Me in the et la mer window!

- Artist-in-residence for the  Junction Arts Festival.
- Got involved in community group Reactivate Launceston.
- Volunteered behind the scenes of ByeBuy! - an initiative to challenge consumption habits.
- Volunteered to coordinate decorations for Fiesta on George.
- Dressed et la mer's windows for the festive season.
- Took more notice of local politics, even spoke at a council meeting.
- Artist for 10 Days on the Island, teaming up with my friend Serena.
- Without meaning to, I starting picking up graphic design jobs again.
- Many freelance alteration & dressmaking jobs came out of the woodwork, too.

Studio at Fresh window.
Taxidermy Workshop (this little guy had been bred & killed for pet food)

- Joined 8 other Launceston artists & designers to form Studio, and held our first pop-up shop.
- Started work on two big collaborative projects with friends (These are ongoing projects, I'm looking forward to the day I can finally tell you about them).
- Flew to Brisbane to learn how to taxidermy small mammals.
- And yes, there has been garden-pottering and sewing for myself.

For some this might sound like I progressively filled up my year and life, like a giant To Do list.
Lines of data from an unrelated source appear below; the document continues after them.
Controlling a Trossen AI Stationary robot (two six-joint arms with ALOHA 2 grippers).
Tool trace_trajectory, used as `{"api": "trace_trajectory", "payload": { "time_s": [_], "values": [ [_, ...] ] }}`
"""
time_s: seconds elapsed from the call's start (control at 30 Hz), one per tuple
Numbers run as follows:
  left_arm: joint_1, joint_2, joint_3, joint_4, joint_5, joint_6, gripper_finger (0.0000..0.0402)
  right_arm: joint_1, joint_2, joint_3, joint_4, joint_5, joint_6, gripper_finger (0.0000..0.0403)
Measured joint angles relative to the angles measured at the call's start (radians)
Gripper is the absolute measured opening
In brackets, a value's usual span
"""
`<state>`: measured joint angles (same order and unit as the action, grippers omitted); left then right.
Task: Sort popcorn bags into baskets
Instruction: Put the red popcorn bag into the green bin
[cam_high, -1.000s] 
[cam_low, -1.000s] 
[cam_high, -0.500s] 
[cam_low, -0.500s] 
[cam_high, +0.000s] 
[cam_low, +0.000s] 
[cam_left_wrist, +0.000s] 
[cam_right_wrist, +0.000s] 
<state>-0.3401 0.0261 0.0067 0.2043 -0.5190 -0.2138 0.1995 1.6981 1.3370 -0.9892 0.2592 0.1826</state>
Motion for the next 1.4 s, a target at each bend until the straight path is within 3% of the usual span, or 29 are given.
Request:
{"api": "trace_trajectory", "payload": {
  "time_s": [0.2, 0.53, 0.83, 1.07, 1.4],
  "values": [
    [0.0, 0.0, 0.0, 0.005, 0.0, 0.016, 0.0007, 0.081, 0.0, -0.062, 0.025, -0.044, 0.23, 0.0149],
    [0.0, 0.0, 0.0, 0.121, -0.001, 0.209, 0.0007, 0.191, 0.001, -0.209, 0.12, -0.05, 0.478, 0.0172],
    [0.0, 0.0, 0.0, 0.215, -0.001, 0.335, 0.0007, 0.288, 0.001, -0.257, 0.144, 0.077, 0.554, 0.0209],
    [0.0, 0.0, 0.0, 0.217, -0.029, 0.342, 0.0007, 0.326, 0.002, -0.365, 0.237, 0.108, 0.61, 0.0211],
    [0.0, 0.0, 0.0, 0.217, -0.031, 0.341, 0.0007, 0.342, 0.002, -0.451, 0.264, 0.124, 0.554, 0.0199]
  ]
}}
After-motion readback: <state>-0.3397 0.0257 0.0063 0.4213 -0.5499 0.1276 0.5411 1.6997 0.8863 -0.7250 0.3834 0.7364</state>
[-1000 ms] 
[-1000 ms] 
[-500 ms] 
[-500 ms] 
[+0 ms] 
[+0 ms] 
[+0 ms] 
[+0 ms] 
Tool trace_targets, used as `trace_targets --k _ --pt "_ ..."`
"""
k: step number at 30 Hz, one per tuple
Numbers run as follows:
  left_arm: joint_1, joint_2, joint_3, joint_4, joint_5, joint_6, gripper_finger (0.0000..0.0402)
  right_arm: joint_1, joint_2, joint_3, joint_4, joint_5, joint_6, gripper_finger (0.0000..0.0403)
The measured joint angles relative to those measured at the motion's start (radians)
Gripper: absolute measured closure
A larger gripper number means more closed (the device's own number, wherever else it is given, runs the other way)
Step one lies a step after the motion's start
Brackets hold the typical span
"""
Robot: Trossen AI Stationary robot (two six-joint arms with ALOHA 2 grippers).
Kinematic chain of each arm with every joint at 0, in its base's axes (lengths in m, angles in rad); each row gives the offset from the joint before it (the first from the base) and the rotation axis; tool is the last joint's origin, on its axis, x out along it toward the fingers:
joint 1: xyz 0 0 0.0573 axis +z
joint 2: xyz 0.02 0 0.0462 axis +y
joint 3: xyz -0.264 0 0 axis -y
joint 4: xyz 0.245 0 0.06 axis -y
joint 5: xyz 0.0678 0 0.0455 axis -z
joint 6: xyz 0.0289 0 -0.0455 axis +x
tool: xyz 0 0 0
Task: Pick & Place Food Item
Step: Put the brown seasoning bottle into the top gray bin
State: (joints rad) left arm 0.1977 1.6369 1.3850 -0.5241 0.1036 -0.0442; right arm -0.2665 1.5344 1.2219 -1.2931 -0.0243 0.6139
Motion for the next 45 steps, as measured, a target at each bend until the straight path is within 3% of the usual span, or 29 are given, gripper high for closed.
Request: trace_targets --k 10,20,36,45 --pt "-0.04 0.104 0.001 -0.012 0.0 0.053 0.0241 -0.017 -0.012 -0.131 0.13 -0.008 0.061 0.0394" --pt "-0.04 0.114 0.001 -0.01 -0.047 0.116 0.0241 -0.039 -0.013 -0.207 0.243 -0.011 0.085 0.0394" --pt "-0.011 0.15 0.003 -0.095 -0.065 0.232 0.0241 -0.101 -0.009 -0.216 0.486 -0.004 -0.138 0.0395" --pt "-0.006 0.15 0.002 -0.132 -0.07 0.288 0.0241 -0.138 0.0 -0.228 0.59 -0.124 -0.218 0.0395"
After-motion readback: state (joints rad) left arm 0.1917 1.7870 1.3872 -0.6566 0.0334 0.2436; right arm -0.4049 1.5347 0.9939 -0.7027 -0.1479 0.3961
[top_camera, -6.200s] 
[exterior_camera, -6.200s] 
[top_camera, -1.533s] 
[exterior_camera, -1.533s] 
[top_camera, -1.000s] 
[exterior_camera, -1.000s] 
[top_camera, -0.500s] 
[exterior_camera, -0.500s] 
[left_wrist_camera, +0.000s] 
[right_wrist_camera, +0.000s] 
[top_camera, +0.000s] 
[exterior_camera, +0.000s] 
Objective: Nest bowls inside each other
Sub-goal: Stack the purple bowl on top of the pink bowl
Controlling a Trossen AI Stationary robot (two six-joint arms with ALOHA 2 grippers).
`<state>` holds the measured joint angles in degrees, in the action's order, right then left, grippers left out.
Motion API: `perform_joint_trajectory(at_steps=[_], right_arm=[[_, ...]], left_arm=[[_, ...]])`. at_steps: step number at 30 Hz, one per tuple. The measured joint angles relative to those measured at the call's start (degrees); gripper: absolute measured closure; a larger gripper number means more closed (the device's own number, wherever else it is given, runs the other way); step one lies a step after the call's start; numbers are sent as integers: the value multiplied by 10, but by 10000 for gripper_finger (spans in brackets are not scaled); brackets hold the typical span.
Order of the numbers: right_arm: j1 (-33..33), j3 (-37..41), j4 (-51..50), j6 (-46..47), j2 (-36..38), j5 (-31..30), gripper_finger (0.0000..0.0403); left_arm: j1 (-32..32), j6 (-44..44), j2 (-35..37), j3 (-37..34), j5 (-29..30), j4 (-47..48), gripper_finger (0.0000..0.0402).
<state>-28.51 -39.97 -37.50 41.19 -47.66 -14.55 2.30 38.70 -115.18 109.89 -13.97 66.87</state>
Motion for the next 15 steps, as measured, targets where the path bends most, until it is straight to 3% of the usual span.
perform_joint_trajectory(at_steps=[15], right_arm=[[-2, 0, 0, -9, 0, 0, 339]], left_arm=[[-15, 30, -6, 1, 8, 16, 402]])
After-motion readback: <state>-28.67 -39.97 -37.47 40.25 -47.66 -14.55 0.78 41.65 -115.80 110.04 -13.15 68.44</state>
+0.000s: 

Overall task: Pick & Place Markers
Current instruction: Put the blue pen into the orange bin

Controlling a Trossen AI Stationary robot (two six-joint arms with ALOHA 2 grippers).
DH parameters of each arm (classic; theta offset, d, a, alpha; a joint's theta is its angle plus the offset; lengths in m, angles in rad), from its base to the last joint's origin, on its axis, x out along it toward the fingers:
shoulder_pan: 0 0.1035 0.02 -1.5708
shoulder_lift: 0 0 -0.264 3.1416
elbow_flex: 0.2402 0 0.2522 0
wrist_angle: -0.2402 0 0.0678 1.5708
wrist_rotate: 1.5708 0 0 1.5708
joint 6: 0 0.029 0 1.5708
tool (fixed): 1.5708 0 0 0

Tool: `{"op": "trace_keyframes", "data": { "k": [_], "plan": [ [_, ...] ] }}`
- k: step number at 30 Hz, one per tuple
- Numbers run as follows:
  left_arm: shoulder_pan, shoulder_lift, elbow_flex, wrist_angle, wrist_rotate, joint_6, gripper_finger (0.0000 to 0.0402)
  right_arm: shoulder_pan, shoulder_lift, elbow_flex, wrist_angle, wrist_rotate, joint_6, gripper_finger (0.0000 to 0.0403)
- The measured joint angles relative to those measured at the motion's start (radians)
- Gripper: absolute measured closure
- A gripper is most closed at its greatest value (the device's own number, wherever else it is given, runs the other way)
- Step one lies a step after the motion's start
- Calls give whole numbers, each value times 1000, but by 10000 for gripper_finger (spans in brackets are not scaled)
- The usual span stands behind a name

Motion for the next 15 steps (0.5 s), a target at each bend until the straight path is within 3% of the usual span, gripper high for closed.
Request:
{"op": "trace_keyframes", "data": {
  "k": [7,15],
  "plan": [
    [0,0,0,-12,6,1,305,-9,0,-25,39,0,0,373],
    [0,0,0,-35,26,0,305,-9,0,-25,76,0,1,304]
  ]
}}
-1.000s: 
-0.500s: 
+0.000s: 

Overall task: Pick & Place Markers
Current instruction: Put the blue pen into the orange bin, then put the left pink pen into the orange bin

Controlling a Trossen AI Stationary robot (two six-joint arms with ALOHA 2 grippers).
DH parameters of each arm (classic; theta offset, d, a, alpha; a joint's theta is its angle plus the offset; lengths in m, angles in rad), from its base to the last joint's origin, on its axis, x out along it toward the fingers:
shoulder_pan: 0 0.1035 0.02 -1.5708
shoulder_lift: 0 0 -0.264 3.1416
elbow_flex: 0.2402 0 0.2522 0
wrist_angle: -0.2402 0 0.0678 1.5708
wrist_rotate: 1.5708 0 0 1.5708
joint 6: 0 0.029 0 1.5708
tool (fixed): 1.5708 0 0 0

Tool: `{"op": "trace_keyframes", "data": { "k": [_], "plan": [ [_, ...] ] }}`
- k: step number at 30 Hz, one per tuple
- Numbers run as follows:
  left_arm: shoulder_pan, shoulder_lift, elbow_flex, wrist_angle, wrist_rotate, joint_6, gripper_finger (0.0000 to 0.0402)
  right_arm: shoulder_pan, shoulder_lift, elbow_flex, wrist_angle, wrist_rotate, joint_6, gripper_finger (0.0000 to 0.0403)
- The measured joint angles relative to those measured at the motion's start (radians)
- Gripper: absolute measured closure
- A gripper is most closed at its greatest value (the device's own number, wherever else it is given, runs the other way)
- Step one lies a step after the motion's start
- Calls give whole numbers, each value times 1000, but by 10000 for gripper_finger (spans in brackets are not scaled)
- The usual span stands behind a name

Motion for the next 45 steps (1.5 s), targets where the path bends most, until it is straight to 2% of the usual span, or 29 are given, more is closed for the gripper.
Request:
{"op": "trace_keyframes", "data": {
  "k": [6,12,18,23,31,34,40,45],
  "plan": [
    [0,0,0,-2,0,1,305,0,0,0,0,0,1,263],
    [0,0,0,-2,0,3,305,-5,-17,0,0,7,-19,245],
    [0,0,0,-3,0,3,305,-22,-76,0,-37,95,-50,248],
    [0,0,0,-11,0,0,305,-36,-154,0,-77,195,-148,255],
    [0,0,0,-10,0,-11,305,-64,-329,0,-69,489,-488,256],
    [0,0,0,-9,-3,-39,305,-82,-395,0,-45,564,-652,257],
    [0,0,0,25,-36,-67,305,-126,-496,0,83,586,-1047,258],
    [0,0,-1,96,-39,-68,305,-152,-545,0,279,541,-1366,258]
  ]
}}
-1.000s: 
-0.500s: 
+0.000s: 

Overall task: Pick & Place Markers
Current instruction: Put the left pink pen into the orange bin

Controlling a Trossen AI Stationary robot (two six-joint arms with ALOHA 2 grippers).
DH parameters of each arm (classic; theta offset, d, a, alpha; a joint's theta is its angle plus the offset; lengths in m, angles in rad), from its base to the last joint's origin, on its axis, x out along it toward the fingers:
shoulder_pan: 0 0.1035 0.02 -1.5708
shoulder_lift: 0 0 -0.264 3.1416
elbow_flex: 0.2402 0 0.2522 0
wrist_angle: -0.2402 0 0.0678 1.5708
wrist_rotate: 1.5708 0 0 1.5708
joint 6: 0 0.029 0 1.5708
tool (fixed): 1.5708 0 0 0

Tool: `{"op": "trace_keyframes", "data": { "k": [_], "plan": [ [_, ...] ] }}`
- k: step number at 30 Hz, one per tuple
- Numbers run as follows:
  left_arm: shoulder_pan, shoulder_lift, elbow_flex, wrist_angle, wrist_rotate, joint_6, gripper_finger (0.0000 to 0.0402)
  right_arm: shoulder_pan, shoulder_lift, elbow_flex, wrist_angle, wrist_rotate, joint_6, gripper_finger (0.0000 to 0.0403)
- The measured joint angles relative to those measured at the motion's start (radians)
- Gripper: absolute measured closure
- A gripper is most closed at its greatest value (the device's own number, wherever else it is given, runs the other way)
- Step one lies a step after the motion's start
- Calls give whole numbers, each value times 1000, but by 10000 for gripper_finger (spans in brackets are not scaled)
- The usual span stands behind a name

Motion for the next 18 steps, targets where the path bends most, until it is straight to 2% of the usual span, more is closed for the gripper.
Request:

But to me it felt like I had the whole year off pursuing my own interests, plus some thing I didn't even know I was interested in at the start of the year! I did one interesting thing and this always led on to another...

Lino Carving

Money suppresses creativity.
I surprised myself by falling back into graphic design. I had left the industry sometime ago, dismissing it as 'not my scene'.  But I've inadvertently continued to exercise my design skills, and slowly one little design job led to another, led to another, and so on. It feels nice to know people have recommended me to their friends, though what's even nicer is that I got to experience the freedom of not working for money. Yes, some were paid jobs, and some were volunteer work for community projects. But the thing they all had in common was that I wasn't relying on payment from any of them, I was doing them because I wanted to do them. And I can't tell you how liberating that is. It completely freed up my creativity. I'm not exactly sure why but when there was no pressure on me because I wasn't doing the jobs for the money, I enjoyed the work more. A lot more. I wasn't looking at the clock the whole time. And I produced better work.[Here is a good read on the negative impact of monetary rewards].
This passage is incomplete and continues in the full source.